What you need to do:
Pick out every line in the data below that holds "wooden".

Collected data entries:
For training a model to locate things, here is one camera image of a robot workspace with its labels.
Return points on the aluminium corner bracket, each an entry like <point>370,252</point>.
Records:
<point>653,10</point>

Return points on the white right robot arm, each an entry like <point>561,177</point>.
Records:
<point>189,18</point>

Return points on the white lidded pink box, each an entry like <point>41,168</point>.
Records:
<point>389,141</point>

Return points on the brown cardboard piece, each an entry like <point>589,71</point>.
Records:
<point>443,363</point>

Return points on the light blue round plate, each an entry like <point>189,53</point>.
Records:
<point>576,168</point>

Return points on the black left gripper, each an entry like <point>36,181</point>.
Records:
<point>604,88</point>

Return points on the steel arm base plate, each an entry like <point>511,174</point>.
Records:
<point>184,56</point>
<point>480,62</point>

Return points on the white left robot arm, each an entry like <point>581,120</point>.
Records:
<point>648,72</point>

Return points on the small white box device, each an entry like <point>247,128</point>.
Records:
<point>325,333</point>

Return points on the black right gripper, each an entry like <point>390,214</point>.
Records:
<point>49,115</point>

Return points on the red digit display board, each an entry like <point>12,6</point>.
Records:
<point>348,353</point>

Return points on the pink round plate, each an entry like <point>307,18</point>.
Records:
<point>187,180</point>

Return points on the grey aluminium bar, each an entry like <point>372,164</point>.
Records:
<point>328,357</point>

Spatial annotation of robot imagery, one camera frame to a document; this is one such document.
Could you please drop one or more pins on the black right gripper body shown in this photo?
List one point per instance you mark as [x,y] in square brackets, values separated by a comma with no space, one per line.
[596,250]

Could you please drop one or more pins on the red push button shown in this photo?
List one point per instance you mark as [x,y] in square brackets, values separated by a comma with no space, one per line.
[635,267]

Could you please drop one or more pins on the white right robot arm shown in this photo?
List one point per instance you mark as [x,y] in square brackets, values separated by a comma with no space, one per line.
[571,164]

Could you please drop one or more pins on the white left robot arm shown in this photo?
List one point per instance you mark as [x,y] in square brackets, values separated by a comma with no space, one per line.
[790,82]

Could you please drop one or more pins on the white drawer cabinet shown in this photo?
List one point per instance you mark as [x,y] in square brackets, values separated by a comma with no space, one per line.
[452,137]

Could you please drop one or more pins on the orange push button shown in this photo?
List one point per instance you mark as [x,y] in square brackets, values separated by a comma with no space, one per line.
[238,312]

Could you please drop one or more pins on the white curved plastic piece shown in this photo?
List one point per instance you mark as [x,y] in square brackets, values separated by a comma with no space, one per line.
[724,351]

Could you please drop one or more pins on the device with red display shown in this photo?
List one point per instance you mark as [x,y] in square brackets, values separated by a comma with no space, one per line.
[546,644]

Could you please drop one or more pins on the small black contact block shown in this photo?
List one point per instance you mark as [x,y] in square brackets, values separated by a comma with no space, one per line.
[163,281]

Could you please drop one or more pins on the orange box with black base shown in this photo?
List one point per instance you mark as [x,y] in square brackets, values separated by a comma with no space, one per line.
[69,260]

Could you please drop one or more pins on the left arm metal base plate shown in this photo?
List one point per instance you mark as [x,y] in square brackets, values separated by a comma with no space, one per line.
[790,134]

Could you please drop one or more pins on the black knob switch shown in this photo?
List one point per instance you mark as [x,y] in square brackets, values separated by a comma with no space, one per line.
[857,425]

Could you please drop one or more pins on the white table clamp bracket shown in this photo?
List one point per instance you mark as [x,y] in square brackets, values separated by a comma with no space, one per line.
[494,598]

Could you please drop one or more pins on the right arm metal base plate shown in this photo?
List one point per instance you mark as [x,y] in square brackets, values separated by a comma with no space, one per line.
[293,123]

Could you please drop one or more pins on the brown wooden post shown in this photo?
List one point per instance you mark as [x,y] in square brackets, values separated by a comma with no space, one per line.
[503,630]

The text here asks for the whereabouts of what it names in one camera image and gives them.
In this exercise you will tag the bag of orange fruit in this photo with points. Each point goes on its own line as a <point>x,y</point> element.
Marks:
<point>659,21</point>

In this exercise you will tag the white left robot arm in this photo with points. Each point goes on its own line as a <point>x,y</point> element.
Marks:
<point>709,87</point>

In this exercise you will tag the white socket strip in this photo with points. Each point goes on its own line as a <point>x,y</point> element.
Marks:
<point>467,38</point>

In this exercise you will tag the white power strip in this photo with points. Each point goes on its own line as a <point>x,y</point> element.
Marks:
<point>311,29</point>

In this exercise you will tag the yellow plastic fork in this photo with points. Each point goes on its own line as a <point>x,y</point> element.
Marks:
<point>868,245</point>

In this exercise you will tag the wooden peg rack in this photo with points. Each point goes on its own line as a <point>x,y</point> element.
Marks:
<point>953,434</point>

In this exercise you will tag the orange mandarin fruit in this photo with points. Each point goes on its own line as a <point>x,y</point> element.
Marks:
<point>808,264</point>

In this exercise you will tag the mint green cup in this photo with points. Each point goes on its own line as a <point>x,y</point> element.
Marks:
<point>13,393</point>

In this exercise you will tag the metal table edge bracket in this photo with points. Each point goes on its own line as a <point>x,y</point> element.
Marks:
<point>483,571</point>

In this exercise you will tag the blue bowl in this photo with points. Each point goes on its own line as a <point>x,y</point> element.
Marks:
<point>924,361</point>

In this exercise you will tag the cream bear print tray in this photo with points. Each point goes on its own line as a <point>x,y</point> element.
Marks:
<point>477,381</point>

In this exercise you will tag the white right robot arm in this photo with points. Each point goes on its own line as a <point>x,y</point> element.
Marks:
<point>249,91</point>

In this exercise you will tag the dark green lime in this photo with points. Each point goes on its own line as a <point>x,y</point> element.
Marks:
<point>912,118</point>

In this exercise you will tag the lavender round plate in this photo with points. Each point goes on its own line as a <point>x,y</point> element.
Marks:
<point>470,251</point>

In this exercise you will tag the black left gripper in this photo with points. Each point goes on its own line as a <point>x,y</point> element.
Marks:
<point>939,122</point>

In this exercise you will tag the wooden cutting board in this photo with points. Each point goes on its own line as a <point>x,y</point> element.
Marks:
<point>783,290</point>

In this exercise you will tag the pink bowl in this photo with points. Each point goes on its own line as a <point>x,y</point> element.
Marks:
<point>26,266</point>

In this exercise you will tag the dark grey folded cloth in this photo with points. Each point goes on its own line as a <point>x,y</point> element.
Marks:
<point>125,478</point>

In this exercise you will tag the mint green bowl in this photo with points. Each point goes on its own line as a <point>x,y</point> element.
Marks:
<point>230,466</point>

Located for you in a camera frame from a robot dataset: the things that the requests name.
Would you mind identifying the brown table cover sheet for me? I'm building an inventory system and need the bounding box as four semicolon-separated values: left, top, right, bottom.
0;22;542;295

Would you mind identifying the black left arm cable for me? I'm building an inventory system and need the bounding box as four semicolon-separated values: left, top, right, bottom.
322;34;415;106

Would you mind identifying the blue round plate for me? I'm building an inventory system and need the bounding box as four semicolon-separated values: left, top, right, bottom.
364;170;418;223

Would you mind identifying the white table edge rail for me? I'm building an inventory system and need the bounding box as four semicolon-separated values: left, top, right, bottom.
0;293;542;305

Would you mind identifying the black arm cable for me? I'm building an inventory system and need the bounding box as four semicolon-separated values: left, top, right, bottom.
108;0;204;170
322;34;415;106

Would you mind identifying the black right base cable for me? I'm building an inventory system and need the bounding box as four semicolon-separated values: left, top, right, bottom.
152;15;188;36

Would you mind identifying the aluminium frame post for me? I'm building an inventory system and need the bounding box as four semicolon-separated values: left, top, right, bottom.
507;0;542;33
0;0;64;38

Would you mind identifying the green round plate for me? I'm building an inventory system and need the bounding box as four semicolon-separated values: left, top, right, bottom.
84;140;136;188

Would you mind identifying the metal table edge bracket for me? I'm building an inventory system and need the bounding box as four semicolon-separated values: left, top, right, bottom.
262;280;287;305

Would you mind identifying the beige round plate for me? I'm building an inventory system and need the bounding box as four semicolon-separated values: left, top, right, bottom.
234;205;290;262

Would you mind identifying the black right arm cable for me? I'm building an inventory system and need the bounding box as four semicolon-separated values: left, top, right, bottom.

Expected answer:
Could you please drop one or more pins on the brown wooden post shown in this photo?
In this exercise you will tag the wooden peg rack in this photo with points. Each point goes on its own line as a <point>x,y</point> element.
In this exercise you will tag the wooden cutting board in this photo with points. Each point goes on its own line as a <point>x,y</point> element.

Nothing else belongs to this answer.